§ About this task
Your answer is every line of the material below in which the string "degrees" occurs.

§ Dataset extract
..........

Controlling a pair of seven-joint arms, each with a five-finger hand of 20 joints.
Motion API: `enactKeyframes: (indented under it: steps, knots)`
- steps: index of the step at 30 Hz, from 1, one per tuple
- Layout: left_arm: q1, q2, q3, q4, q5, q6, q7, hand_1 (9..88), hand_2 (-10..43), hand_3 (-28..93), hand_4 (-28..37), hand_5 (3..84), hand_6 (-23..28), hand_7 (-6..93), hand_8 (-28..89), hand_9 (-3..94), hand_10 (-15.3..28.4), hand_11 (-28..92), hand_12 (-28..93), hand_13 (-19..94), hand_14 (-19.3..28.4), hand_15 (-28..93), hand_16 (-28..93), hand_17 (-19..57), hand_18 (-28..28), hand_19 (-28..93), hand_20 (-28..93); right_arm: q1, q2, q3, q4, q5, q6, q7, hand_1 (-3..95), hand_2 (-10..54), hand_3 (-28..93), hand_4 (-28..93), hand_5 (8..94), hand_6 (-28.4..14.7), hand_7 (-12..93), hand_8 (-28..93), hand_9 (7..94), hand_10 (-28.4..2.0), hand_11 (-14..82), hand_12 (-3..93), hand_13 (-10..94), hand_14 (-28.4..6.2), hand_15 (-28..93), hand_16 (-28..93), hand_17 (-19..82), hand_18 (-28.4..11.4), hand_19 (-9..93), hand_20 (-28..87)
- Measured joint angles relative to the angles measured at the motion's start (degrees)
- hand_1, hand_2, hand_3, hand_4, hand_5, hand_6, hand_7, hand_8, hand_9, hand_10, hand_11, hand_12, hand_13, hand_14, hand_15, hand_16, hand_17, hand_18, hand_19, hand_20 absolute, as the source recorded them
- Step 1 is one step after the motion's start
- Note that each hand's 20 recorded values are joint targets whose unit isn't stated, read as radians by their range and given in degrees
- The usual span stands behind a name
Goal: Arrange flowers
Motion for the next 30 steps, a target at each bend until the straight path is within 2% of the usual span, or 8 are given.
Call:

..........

§ Response
- Measured joint angles relative to the angles measured at the motion's start (degrees)
- Note that each hand's 20 recorded values are joint targets whose unit isn't stated, read as radians by their range and given in degrees

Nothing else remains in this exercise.